Aquel día la cena familiar se celebraba en casa de mi madre.

– Sí que estás trompa, África, sí -dijo ésta. Y volviéndose a mí afirmó-: Eres un galán… Eso es lo que tú eres… ¡Novias! Estás tú bueno. A ver si sientas la cabeza… Pues sí que tomaré un poco más de tortilla. Os ha salido estupenda.

José Luis, mi hermano pequeño, me puso la mano en el brazo y exclamó:

– ¿Éste? Hay un rumor en Madrid que asegura que Javier se ha traído una modelo rubia que mide dos metros y que la tiene escondida en el Palace.

– ¡Bah! Tonterías.

– No. Que es verdad, que va en serio.

– Mira, José, el día que me pase una cosa así, serás el primero en enterarte. No ligo ni con polvorones, majo.

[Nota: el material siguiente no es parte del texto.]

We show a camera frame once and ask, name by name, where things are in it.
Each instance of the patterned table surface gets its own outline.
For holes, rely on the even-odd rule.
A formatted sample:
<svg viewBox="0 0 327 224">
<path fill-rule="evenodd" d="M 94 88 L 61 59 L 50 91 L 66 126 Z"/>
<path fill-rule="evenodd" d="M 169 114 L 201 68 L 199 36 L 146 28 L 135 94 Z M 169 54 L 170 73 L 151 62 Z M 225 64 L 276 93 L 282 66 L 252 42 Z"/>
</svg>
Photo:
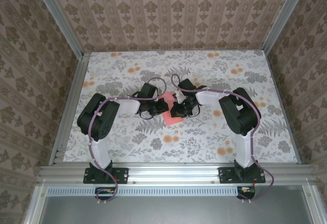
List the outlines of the patterned table surface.
<svg viewBox="0 0 327 224">
<path fill-rule="evenodd" d="M 88 139 L 76 121 L 94 93 L 106 97 L 131 95 L 144 82 L 161 76 L 175 91 L 170 76 L 177 73 L 196 86 L 234 90 L 243 87 L 262 114 L 254 134 L 254 154 L 260 162 L 297 162 L 290 131 L 263 51 L 153 51 L 92 53 L 64 156 L 66 162 L 89 162 Z M 159 89 L 164 85 L 154 81 Z M 220 107 L 202 106 L 199 116 L 165 126 L 162 116 L 116 117 L 105 138 L 114 162 L 232 162 L 235 139 Z"/>
</svg>

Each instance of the wallpaper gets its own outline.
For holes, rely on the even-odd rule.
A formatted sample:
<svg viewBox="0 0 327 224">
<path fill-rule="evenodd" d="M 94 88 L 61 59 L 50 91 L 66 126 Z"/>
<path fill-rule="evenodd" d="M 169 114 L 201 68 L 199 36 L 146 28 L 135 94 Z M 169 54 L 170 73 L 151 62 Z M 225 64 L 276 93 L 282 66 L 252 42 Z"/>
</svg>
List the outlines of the wallpaper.
<svg viewBox="0 0 327 224">
<path fill-rule="evenodd" d="M 268 55 L 304 163 L 327 200 L 327 0 L 299 0 Z"/>
<path fill-rule="evenodd" d="M 285 0 L 56 0 L 85 52 L 260 49 Z"/>
<path fill-rule="evenodd" d="M 269 66 L 261 50 L 242 51 L 141 51 L 91 53 L 76 109 L 64 161 L 91 161 L 88 137 L 77 118 L 95 93 L 127 96 L 141 90 L 153 76 L 176 89 L 171 75 L 189 78 L 194 85 L 235 90 L 243 87 L 259 108 L 262 119 L 254 136 L 254 156 L 259 162 L 297 162 Z M 153 85 L 164 89 L 162 81 Z M 103 139 L 114 162 L 228 163 L 236 156 L 235 134 L 217 106 L 201 106 L 193 118 L 166 126 L 162 115 L 144 120 L 139 115 L 115 118 Z"/>
<path fill-rule="evenodd" d="M 24 219 L 77 60 L 42 0 L 0 0 L 0 223 Z"/>
</svg>

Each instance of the damask wallpaper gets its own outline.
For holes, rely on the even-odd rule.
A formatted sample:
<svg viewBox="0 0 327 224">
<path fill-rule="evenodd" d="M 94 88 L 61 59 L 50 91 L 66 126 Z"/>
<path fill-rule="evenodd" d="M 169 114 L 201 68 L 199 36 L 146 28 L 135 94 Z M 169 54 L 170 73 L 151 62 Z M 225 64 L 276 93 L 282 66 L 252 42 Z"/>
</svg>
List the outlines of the damask wallpaper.
<svg viewBox="0 0 327 224">
<path fill-rule="evenodd" d="M 24 219 L 77 60 L 42 0 L 0 0 L 0 223 Z"/>
<path fill-rule="evenodd" d="M 85 52 L 260 49 L 285 0 L 56 0 Z"/>
<path fill-rule="evenodd" d="M 299 0 L 268 55 L 297 146 L 327 200 L 327 0 Z"/>
</svg>

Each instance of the vent grille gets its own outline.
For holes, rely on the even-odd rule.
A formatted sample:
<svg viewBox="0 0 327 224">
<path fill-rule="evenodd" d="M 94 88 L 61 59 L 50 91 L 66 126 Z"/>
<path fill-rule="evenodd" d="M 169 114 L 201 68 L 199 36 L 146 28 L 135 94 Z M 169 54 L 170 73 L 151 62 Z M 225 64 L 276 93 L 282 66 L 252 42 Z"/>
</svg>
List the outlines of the vent grille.
<svg viewBox="0 0 327 224">
<path fill-rule="evenodd" d="M 48 197 L 95 196 L 95 187 L 49 187 Z M 128 187 L 118 188 L 117 196 L 237 196 L 237 187 Z"/>
</svg>

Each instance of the purple cable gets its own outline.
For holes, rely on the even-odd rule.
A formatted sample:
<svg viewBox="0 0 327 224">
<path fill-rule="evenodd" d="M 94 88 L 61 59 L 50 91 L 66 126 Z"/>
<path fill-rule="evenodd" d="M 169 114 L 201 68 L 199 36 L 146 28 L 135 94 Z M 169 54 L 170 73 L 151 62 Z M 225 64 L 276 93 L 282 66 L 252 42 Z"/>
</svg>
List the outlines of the purple cable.
<svg viewBox="0 0 327 224">
<path fill-rule="evenodd" d="M 111 201 L 113 199 L 113 197 L 117 194 L 117 190 L 118 190 L 118 183 L 116 181 L 116 179 L 112 176 L 112 174 L 110 174 L 107 170 L 103 169 L 99 163 L 97 162 L 97 160 L 95 159 L 94 157 L 94 154 L 93 154 L 93 151 L 92 151 L 92 136 L 91 136 L 91 130 L 92 130 L 92 126 L 93 126 L 93 123 L 94 123 L 94 120 L 96 119 L 99 111 L 101 110 L 101 108 L 109 101 L 112 101 L 112 100 L 156 100 L 156 99 L 160 99 L 164 93 L 166 92 L 167 90 L 167 83 L 165 82 L 165 80 L 163 80 L 161 77 L 152 77 L 149 79 L 148 83 L 151 81 L 151 80 L 154 80 L 154 79 L 158 79 L 158 80 L 161 80 L 163 81 L 163 83 L 165 84 L 165 89 L 163 91 L 163 93 L 157 97 L 153 97 L 153 98 L 137 98 L 137 97 L 110 97 L 110 98 L 107 98 L 106 100 L 104 100 L 98 107 L 98 109 L 95 111 L 91 121 L 90 121 L 90 125 L 88 127 L 88 138 L 89 138 L 89 146 L 88 146 L 88 149 L 90 151 L 90 154 L 91 154 L 91 157 L 92 157 L 92 160 L 94 161 L 95 165 L 97 166 L 97 168 L 99 168 L 102 172 L 106 173 L 114 182 L 115 184 L 115 190 L 114 190 L 114 193 L 113 195 L 108 199 L 108 201 Z M 98 203 L 100 201 L 106 203 L 107 201 L 106 200 L 100 200 L 99 199 L 99 192 L 101 191 L 105 191 L 106 188 L 102 188 L 102 189 L 99 189 L 99 191 L 97 191 L 97 194 L 96 194 L 96 198 L 98 200 Z"/>
<path fill-rule="evenodd" d="M 259 125 L 260 125 L 260 115 L 256 109 L 256 107 L 250 102 L 248 101 L 246 98 L 244 98 L 243 96 L 239 95 L 239 94 L 235 94 L 231 91 L 223 91 L 223 90 L 218 90 L 218 89 L 213 89 L 213 88 L 203 88 L 203 89 L 197 89 L 197 90 L 188 90 L 188 89 L 183 89 L 183 88 L 180 88 L 179 86 L 177 86 L 174 81 L 173 81 L 173 78 L 174 77 L 177 77 L 178 78 L 178 82 L 180 82 L 180 78 L 177 74 L 173 74 L 171 76 L 171 82 L 172 84 L 174 85 L 174 87 L 176 87 L 177 89 L 181 90 L 181 91 L 184 91 L 184 92 L 193 92 L 193 93 L 197 93 L 197 92 L 205 92 L 205 91 L 212 91 L 212 92 L 216 92 L 216 93 L 223 93 L 223 94 L 229 94 L 229 95 L 234 95 L 235 97 L 241 99 L 241 100 L 244 100 L 254 111 L 255 115 L 256 115 L 256 118 L 258 120 L 258 123 L 256 124 L 255 128 L 252 130 L 251 134 L 250 134 L 250 143 L 251 143 L 251 158 L 252 160 L 254 161 L 254 163 L 260 168 L 262 169 L 263 171 L 265 171 L 267 174 L 270 175 L 271 177 L 271 182 L 270 182 L 270 185 L 268 186 L 268 188 L 266 189 L 266 191 L 264 191 L 261 195 L 259 195 L 258 197 L 255 197 L 253 199 L 248 199 L 247 197 L 239 194 L 239 196 L 243 197 L 244 199 L 248 200 L 249 202 L 251 201 L 255 201 L 255 200 L 258 200 L 259 198 L 263 197 L 268 191 L 269 189 L 272 187 L 272 185 L 274 184 L 274 176 L 272 175 L 272 173 L 270 173 L 267 169 L 265 169 L 264 167 L 262 167 L 254 158 L 253 156 L 253 134 L 254 132 L 258 129 Z"/>
</svg>

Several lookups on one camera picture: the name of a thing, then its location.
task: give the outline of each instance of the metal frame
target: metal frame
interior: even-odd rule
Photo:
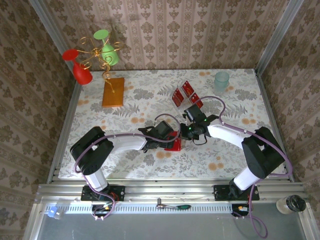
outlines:
[[[303,212],[299,212],[299,216],[306,239],[319,240],[320,233],[310,203],[306,204]]]
[[[44,214],[48,214],[52,207],[58,208],[63,214],[92,214],[92,203],[47,203]],[[118,203],[112,214],[231,214],[232,203],[205,204],[194,203],[189,209],[179,210],[172,208],[157,208],[148,203]]]
[[[54,23],[49,10],[46,7],[46,1],[39,1],[39,0],[29,0],[30,4],[34,8],[36,14],[39,16],[42,24],[44,25],[46,31],[52,38],[56,48],[58,49],[59,53],[62,55],[66,50],[69,49],[69,46],[66,44],[65,39],[59,34],[59,30]],[[71,61],[66,62],[67,66],[69,67],[70,71],[72,72],[73,63]]]
[[[61,134],[58,140],[58,144],[56,146],[51,168],[49,171],[48,178],[46,180],[47,184],[50,184],[53,177],[54,173],[57,167],[60,166],[61,161],[64,157],[67,142],[68,142],[68,136],[71,130],[72,122],[75,116],[76,108],[77,108],[77,103],[79,100],[79,96],[82,90],[82,86],[78,84],[77,82],[74,85],[73,93],[70,99],[69,107],[65,115],[64,123],[62,126]]]
[[[164,204],[191,204],[197,206],[200,204],[214,207],[231,203],[229,201],[215,201],[213,195],[213,185],[228,184],[229,179],[108,179],[108,182],[111,185],[124,185],[126,187],[125,204],[153,204],[156,206],[158,198],[161,198]],[[37,239],[47,206],[52,204],[87,206],[87,202],[80,201],[82,187],[85,184],[86,182],[83,180],[57,180],[51,184],[39,185],[23,239]],[[275,203],[278,199],[293,194],[298,194],[303,198],[308,197],[304,192],[302,183],[290,182],[288,179],[268,179],[257,186],[260,200],[254,201],[254,204]],[[301,222],[303,222],[302,225],[305,231],[310,231],[310,229],[317,230],[317,225],[310,225],[316,222],[311,211],[303,212],[302,217]]]
[[[259,88],[260,88],[260,92],[261,92],[261,95],[262,95],[262,99],[263,99],[263,102],[264,102],[264,105],[265,105],[266,113],[268,114],[268,117],[269,117],[269,120],[270,120],[270,124],[271,124],[271,128],[272,128],[272,131],[273,131],[273,134],[274,134],[274,138],[279,143],[279,146],[281,147],[281,150],[285,154],[287,154],[286,153],[286,148],[284,146],[283,140],[282,140],[281,135],[280,135],[279,128],[278,128],[277,123],[276,123],[275,115],[274,115],[274,113],[272,111],[272,108],[271,108],[271,105],[270,105],[270,102],[269,102],[267,91],[265,89],[264,83],[263,83],[262,78],[261,78],[261,75],[257,71],[254,71],[254,72],[255,72],[256,80],[258,82],[258,85],[259,85]],[[293,175],[290,175],[289,179],[290,179],[290,181],[295,182],[295,178],[294,178]]]
[[[286,6],[279,23],[277,24],[261,58],[259,59],[258,64],[255,67],[259,74],[262,74],[266,69],[303,2],[304,0],[291,0]]]

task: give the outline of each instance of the green cup
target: green cup
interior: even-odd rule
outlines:
[[[104,45],[102,48],[102,58],[105,60],[110,66],[116,65],[119,62],[119,57],[117,51],[115,51],[114,47],[110,44]]]
[[[93,37],[97,40],[102,40],[103,44],[105,44],[105,38],[109,36],[109,32],[106,29],[100,29],[93,34]],[[102,58],[105,60],[110,66],[116,65],[119,62],[119,57],[114,47],[110,44],[104,45],[102,48]]]
[[[214,88],[218,92],[224,92],[229,85],[229,78],[229,74],[225,71],[217,72],[214,77]]]

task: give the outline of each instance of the red object
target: red object
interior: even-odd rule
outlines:
[[[175,136],[177,136],[177,134],[178,134],[178,132],[174,131],[174,132],[170,133],[169,136],[175,137]],[[170,151],[170,152],[179,152],[179,151],[181,151],[181,138],[178,137],[176,140],[174,140],[172,148],[165,148],[164,150],[165,151]]]
[[[188,81],[185,81],[185,83],[182,85],[182,89],[187,97],[190,97],[195,92]]]
[[[80,85],[86,85],[92,81],[91,72],[88,69],[83,69],[85,66],[80,66],[75,60],[73,60],[73,75],[76,81]]]
[[[69,49],[65,51],[62,55],[63,60],[73,62],[73,75],[76,81],[80,85],[86,85],[92,81],[92,75],[88,69],[84,69],[84,65],[76,62],[76,57],[78,57],[78,51],[76,49]]]
[[[177,107],[181,105],[181,102],[179,101],[179,98],[177,97],[176,93],[172,95],[172,100]]]
[[[174,94],[177,96],[177,98],[179,99],[179,101],[182,103],[182,101],[185,99],[184,96],[182,96],[181,92],[179,91],[179,89],[177,88],[174,91]]]
[[[199,96],[198,96],[196,93],[194,93],[194,94],[192,95],[192,97],[190,97],[190,102],[194,104],[198,99],[199,99]],[[200,101],[198,101],[198,102],[196,103],[196,105],[197,105],[199,108],[201,108],[204,104],[203,104],[202,101],[200,100]]]

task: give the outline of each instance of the screwdriver
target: screwdriver
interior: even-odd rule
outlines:
[[[191,208],[191,205],[179,205],[179,206],[169,206],[165,204],[161,204],[161,198],[158,198],[158,203],[156,205],[157,209],[164,209],[164,208],[169,208],[169,209],[177,209],[177,210],[188,210]]]

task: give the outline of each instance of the bracket
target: bracket
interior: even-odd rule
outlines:
[[[120,185],[110,185],[108,190],[104,193],[110,194],[114,193],[118,196],[118,201],[123,202],[125,200],[125,186],[120,186]],[[91,190],[91,188],[88,185],[85,185],[82,188],[82,193],[81,193],[81,201],[99,201],[99,202],[105,202],[105,203],[111,203],[112,201],[103,195],[96,194]]]
[[[229,185],[214,185],[214,200],[215,201],[248,201],[248,196],[250,195],[251,187],[245,190],[238,198],[235,198],[233,195],[229,195]],[[254,186],[254,191],[252,195],[252,200],[260,200],[258,187]]]

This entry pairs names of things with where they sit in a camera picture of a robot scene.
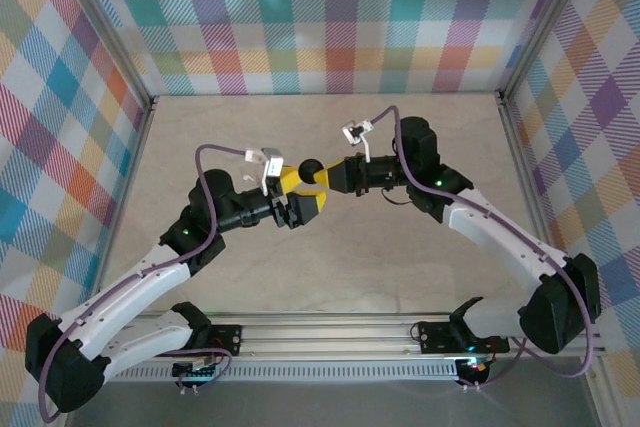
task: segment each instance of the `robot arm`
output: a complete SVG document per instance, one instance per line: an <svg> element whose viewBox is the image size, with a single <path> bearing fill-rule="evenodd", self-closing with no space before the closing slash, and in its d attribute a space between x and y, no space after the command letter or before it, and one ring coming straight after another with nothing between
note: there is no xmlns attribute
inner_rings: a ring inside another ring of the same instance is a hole
<svg viewBox="0 0 640 427"><path fill-rule="evenodd" d="M406 187L416 208L507 265L525 298L515 303L481 297L465 302L450 317L452 334L461 349L470 350L479 339L491 336L526 335L540 349L556 354L573 340L584 329L584 321L575 296L552 263L576 285L590 320L595 321L601 306L597 269L591 259L583 254L569 257L493 207L469 179L441 163L436 134L425 119L403 118L401 142L412 176L434 193L425 193L409 181L397 155L395 139L392 149L396 155L371 157L369 145L364 142L364 135L371 129L368 121L347 124L343 128L347 140L352 145L362 142L366 153L345 157L326 168L317 160L306 160L299 167L300 178L356 196L372 188Z"/></svg>
<svg viewBox="0 0 640 427"><path fill-rule="evenodd" d="M326 194L294 192L300 183L297 169L280 167L279 176L274 177L271 170L261 179L260 187L240 193L235 192L227 172L205 172L218 224L207 248L182 263L171 264L202 245L210 234L211 214L198 180L180 218L129 272L87 302L65 312L59 320L43 314L29 324L25 364L37 381L54 344L75 324L53 355L45 386L61 412L84 405L106 381L144 360L168 351L213 345L212 337L216 335L210 321L190 303L175 305L159 319L122 329L152 302L196 275L219 255L225 248L223 233L253 227L269 217L279 227L293 229L305 225L322 210ZM287 202L283 203L280 198L285 196ZM161 269L149 269L165 263L168 265ZM239 348L231 344L223 347L232 354Z"/></svg>

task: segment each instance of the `plaid wallpaper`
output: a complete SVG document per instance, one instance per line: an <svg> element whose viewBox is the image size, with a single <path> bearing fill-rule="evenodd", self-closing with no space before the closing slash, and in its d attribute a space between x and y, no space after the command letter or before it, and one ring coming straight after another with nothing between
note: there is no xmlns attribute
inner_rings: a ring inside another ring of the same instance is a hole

Aquel día de mayo de hace cuatro años, sin darnos cuenta, la enfermedad mortal de África se nos había colado de rondón, sin avisar: un pequeño corte en un dedo, un trastabilleo inocente y había llegado la muerte.

II

Abrí la caja de zapatos.

Solo en mi habitación de hotel me puse a escudriñar su contenido como si pudiera haber en ella alguna revelación sobre África o sobre su vida que fuera capaz de sorprenderme. Pero no. ¿Por qué habría de haberla? ¿Por qué habría de haber más de lo que yo ya había buscado sin encontrar?

El contenido de la caja me pareció más bien anodino. Una foto suya de muy joven disfrazada de china como para ir a un baile de carnaval; tendría dieciséis o diecisiete años, y era ya tan guapa como habría de ser. Una foto de las tres hermanas de más o menos la misma época. En el reverso de esta última, escrito con la letra picuda de África, ponía: «Sta. Cruz de Tfe. 1935.» Una medalla de la Virgen de Guadalupe, naturalmente. Ningún lazo de raso. Otra foto más en la que, a la izquierda, aparecía África de pie, vestida con un traje blanco muy ajustado y llevando una gran pamela blanca en la cabeza; miraba al frente con cierta solemnidad y una media sonrisa notándole en los labios. Sentados en dos sillones de mimbre un hombre y una mujer, ya mayores, que reconocí instantáneamente aunque más por la familiaridad que me daba haber contemplado sus retratos muchas veces encima de una cómoda del salón de mis abuelos que por haberlos tratado directamente: el gran poeta Adolfo Anglés y su hermana Ramona, ambos hermanos de mi propio abuelo. Los dos miraban fijamente a la cámara sin sonreír. Un poco apartado de los demás, a la derecha de la fotografía con un pie apoyado en el borde redondeado de una fuente de jardín, un hombre joven, alto, impecablemente vestido de lino blanco, miraba pensativamente hacia otro lado. Parecía no haberse dado cuenta de que lo retrataban. Un sombrero de fieltro blanco le tapaba parte de la frente y dejaba en sombra la sien derecha. Tenía la mano diestra en el bolsillo del pantalón y con la izquierda se acariciaba el bigote. Aunque nunca lo había visto encima de la cómoda del salón de los abuelos, supuse que se trataba de Carlos Mata, el gran torero mexicano que era primo hermano de África y de mi madre e hijo de María, tercera de los hermanos de mi abuelo. En mi familia española no estaba bien reconocer que teníamos a un torero entre los primos, por famoso que fuera, o a un poeta entre los tíos, precisamente por ser éste un cantor maldito de las dolencias del alma colectiva. Nunca se hablaba de ellos; ni siquiera África los mentaba ya en los últimos años de su vida. En nuestra familia no había lugar para cómicos y artistas.